Un paseo de compras siempre es reconfortante. Y si, además, se hace en un sitio pintoresco y atractivo, tiene un valor agregado.
Así es en La Cumbrecita, a lo largo de la calle que atraviesa el casco del pueblo. Los comercios están dispuestos en casas o locales construídos con materiales donde predominan la piedra y la madera en una combinación de lo rústico con lo cálido.
A unos pocos metros de la entrada al pueblo peatonal del valle de Calamuchita, duendes y sonidos metálicos de adornos agitados por el viento son atractivos tanto para la foto como para souvenires.
Desde allí, apenas bajando la calle, hacia la derecha, el olfato conduce a La Posada Encantada, una chocolatería artesanal recién inaugurada que deleita con todos sus productos fabricados allí mismo: desde el chocolate Bariloche hasta los bombones de fruta.
Tallas, remeras, pantuflas tejidas a mano, suéteres de lana, jarros para cerveza, marroquinería y la típica mermelada de zarzamora cosechada en los alrededores son parte del popurrí que tienta a los turistas.

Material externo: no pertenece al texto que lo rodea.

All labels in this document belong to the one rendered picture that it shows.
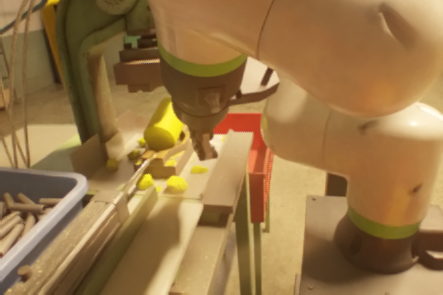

El tour comercial termina en Ta Pefka, pasando la capilla, hacia la izquierda: una cabaña atendida por sus dueños es el ámbito para abastecerse de licores, mermeladas, conservas dulces y saladas, todo casero. También, para procurarse de oportunos bastones que servirán de apoyo para recorrer a pie los rincones de La Cumbrecita.